◆ Task requirements:
Print each line below verbatim, skipping every picture.

..............................

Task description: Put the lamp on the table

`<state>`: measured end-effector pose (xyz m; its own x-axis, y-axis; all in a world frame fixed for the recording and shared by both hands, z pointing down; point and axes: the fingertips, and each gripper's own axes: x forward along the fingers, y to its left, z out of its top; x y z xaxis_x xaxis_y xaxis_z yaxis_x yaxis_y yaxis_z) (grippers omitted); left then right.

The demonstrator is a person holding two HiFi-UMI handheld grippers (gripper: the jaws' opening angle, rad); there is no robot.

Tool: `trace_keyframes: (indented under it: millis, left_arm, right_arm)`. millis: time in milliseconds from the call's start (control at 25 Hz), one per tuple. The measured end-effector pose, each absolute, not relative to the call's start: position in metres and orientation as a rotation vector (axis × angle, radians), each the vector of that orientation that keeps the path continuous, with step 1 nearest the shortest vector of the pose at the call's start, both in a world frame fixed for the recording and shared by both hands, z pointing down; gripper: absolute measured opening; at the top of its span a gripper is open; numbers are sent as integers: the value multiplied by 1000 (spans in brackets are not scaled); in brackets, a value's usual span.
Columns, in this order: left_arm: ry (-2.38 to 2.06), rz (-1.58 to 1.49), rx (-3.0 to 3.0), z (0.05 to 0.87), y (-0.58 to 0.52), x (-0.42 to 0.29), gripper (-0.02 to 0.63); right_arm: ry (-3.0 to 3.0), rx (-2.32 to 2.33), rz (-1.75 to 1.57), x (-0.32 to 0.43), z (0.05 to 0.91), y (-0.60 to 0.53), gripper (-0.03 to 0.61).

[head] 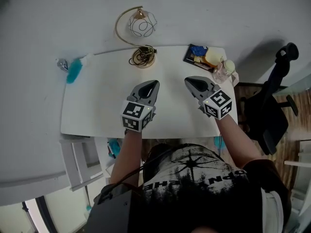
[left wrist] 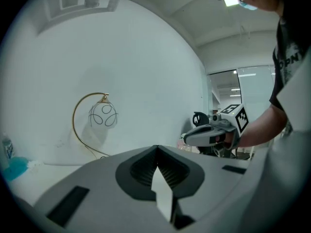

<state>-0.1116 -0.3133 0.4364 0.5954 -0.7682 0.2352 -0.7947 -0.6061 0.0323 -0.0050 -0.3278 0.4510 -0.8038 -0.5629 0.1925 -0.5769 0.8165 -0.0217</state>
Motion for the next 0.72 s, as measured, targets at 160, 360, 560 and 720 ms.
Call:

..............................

◆ Answer space:
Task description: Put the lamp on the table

`<state>`: measured end-effector pose (xyz m; its own x-axis, y-axis; all in a world frame fixed for the recording and shared by both hands, z pointing down; point and axes: the fingertips, and each gripper's own axes: x forward along the fingers, y to its left, z out of its top; x y z xaxis_x xaxis_y xaxis_z yaxis_x yaxis_y yaxis_z) (grippers omitted); left then right.

The demonstrator is a person holding two HiFi-UMI handheld grippers (gripper: the jaws' opening angle, rad); there is no robot.

Tool: `trace_keyframes: (indented under it: millis, left_arm, right_arm)`. millis: time in milliseconds from the call's start (control at 25 Hz), one per tuple. The measured end-effector pose, each absolute, not relative to the call's start: position in metres and orientation as a rotation vector (axis × angle, radians), each the vector of that orientation that keeps the path continuous, with step 1 nearest the shortest vector of the pose at the call's start, both in a world frame fixed for the recording and shared by both hands, z pointing down; gripper: absolute measured opening; at the top of its span a gripper is open; numbers are sent as integers: the value multiplied by 1000 (spans in brackets are not scaled); in brackets, a value's usual span.
Columns, in this order: left_arm: ry (-2.38 to 2.06), rz (-1.58 to 1.49), rx (-3.0 to 3.0), z (0.05 to 0.87), y (-0.58 to 0.52), x (-0.42 to 0.29), gripper (-0.02 to 0.63); right_arm: ry (-3.0 to 3.0), rx (-2.32 to 2.33), rz (-1.75 to 1.57), x (-0.32 to 0.43), z (0.05 to 0.91), y (-0.60 to 0.53), gripper (-0.03 to 0.61).

[head] 
[left wrist] 

<state>-0.1116 -0.3133 0.4364 0.5954 -0.7682 0.2352 -0.7947 -0.6061 0.0323 -0.0050 -0.3278 0.4510 -0.8038 -0.5629 0.1925 -0.5769 0.8165 -0.0217</state>
Motion for the next 0.72 s, as measured, targets at 160, 360, 560 and 720 ms.
Call:

That completes the response to the exercise.